[Requirement]
For each line below that includes the string "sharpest", show the whole line.

[Input material]
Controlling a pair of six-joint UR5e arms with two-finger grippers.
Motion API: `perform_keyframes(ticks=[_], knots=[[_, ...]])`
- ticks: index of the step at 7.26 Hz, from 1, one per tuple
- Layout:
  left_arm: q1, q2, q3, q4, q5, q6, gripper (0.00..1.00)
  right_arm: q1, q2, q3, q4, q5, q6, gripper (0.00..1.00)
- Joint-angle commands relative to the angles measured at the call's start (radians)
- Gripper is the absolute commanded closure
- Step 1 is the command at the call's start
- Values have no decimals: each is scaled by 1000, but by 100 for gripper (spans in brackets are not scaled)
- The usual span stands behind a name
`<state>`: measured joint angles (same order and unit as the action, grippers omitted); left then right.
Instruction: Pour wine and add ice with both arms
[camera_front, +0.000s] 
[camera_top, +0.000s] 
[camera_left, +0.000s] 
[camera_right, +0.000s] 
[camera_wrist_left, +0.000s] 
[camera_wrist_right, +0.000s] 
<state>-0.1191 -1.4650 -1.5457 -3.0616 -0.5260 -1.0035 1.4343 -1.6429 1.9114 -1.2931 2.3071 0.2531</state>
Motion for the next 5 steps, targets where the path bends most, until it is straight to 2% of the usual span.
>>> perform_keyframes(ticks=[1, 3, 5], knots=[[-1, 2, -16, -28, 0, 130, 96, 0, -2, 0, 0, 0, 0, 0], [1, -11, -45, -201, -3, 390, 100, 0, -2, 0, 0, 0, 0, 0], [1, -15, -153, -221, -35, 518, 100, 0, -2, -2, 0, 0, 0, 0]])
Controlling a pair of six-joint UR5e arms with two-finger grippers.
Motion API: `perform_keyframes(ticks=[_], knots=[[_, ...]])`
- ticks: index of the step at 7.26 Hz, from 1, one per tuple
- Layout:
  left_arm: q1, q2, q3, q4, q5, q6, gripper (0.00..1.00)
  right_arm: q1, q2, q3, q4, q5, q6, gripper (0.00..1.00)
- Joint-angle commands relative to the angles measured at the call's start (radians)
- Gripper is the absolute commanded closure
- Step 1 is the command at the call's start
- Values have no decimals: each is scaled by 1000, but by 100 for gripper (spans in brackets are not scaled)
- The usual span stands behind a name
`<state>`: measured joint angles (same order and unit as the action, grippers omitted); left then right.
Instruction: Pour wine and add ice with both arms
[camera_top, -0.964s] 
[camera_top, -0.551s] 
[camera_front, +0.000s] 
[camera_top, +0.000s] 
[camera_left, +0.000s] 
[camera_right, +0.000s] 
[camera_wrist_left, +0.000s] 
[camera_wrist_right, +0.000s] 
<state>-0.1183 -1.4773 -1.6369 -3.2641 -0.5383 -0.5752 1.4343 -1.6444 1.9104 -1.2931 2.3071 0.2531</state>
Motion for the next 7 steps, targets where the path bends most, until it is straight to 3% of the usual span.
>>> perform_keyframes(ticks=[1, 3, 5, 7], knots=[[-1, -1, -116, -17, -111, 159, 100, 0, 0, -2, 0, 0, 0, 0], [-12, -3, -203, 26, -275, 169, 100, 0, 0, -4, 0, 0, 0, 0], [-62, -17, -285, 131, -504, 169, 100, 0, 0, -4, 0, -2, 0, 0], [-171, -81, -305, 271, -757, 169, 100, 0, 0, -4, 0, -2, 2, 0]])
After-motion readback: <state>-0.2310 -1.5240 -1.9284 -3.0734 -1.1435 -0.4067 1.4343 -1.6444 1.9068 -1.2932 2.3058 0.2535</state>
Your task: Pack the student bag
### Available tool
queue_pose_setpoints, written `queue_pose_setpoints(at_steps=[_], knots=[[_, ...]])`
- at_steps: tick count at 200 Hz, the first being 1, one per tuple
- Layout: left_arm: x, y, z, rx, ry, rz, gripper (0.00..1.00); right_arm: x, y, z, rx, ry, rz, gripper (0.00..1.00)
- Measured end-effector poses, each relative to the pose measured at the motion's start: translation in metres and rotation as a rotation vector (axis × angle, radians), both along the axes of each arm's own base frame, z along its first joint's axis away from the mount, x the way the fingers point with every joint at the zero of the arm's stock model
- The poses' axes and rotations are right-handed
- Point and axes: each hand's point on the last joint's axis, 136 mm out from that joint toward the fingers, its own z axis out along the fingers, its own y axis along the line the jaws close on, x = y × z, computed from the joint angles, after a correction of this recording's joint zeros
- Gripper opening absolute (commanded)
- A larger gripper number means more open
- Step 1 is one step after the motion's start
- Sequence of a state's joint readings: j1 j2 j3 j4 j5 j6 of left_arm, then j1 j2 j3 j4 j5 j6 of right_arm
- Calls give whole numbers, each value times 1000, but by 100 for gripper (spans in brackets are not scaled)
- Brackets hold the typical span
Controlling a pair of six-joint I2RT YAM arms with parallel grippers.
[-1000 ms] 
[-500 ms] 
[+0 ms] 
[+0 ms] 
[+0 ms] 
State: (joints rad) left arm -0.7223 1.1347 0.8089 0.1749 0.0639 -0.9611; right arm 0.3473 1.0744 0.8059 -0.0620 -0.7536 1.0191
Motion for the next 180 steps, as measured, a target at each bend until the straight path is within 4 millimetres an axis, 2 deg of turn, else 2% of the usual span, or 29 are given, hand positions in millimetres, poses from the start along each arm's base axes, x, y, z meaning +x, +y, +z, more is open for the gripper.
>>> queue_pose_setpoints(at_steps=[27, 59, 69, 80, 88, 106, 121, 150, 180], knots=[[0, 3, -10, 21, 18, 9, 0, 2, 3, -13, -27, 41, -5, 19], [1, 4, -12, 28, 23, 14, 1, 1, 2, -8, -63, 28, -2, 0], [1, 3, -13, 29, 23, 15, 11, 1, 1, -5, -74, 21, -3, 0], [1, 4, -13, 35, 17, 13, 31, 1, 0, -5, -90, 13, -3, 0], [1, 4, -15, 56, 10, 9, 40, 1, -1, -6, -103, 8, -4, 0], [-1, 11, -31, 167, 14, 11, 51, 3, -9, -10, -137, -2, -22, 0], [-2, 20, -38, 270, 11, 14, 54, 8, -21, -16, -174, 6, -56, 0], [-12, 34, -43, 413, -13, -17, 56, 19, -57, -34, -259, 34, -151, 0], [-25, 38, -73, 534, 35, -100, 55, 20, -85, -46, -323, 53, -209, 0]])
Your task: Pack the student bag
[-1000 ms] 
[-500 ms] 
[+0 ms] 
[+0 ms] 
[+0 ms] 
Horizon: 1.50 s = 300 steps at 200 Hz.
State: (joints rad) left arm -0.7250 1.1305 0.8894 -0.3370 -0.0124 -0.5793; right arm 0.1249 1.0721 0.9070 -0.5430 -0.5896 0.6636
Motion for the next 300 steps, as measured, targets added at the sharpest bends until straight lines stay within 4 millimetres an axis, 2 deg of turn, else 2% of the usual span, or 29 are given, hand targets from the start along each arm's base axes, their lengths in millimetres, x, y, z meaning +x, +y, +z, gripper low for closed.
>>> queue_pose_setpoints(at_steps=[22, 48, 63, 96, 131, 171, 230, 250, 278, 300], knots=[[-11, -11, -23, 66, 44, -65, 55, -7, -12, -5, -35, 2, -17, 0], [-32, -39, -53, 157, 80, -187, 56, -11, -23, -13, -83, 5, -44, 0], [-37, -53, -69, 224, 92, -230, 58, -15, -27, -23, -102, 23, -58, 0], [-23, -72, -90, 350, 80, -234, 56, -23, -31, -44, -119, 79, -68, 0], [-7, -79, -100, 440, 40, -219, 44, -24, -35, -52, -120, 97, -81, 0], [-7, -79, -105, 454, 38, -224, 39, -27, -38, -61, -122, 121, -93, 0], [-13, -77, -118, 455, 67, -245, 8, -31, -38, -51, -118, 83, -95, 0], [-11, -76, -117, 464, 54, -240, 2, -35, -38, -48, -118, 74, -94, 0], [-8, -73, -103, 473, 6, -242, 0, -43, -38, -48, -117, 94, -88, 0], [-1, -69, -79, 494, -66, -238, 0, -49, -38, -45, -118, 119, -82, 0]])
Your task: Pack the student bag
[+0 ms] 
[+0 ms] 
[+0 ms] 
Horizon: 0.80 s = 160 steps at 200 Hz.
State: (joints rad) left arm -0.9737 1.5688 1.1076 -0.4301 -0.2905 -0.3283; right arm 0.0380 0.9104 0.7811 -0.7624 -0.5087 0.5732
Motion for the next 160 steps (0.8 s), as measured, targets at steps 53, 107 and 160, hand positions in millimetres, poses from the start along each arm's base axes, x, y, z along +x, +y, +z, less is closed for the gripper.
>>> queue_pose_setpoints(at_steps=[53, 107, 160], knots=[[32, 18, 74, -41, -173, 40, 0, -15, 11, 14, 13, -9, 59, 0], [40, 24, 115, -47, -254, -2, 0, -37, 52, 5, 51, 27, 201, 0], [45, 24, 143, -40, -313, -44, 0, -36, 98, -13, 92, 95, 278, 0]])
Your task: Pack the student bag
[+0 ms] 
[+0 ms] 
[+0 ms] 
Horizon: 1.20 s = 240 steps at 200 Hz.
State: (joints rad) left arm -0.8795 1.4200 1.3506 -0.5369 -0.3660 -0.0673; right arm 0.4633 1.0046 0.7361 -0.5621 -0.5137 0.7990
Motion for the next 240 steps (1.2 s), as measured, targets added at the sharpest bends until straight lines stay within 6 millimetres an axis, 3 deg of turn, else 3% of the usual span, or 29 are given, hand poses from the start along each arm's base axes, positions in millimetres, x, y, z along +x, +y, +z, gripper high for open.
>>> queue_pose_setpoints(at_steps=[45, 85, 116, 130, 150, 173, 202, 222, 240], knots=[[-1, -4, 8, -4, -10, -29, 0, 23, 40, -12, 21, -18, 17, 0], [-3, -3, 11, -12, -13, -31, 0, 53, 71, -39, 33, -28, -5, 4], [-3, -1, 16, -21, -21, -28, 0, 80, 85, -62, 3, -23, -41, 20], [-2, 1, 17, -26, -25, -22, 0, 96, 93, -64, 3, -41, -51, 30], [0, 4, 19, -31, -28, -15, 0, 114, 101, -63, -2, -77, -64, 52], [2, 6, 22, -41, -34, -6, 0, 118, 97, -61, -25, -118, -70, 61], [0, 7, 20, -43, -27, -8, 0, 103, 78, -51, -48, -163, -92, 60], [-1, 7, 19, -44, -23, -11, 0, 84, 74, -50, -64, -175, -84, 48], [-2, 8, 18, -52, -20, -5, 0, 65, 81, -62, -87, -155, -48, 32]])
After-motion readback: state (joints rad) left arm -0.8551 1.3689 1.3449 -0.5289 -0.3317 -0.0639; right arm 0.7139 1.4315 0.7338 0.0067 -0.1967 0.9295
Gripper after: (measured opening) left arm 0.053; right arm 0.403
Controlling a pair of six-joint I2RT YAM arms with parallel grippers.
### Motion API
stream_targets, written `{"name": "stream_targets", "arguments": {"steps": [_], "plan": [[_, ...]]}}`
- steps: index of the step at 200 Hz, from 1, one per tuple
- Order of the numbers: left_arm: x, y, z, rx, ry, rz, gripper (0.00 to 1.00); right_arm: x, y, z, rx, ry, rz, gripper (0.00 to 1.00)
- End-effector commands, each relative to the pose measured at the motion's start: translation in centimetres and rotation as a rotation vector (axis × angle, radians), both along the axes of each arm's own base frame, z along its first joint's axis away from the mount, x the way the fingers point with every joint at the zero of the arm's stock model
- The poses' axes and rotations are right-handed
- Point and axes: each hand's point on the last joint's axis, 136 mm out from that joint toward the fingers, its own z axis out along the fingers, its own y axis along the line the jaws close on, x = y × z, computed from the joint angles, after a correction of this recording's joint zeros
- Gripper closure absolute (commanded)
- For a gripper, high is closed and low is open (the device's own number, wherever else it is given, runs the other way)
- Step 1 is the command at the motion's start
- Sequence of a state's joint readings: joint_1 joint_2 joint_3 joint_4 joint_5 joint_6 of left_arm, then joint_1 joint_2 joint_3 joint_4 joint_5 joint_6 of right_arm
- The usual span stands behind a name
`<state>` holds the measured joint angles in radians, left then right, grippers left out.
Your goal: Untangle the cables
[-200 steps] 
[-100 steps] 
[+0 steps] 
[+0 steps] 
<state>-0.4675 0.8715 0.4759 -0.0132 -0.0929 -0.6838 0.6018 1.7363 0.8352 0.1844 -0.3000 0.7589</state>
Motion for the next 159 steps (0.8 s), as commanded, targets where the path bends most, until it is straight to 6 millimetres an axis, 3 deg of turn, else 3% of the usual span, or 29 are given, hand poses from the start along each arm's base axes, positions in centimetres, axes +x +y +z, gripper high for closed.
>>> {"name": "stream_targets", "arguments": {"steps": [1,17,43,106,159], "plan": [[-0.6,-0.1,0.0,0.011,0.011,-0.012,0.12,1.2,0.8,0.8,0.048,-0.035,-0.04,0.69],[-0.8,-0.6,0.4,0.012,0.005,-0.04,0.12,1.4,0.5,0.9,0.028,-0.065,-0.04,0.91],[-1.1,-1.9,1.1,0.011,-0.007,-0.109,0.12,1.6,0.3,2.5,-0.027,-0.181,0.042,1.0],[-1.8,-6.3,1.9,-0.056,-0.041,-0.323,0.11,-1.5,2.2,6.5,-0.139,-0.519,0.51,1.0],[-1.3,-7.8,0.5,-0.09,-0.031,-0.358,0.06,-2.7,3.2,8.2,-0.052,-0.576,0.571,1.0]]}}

[Answer space]
Motion for the next 300 steps, as measured, targets added at the sharpest bends until straight lines stay within 4 millimetres an axis, 2 deg of turn, else 2% of the usual span, or 29 are given, hand targets from the start along each arm's base axes, their lengths in millimetres, x, y, z meaning +x, +y, +z, gripper low for closed.
Motion for the next 240 steps (1.2 s), as measured, targets added at the sharpest bends until straight lines stay within 6 millimetres an axis, 3 deg of turn, else 3% of the usual span, or 29 are given, hand poses from the start along each arm's base axes, positions in millimetres, x, y, z along +x, +y, +z, gripper high for open.

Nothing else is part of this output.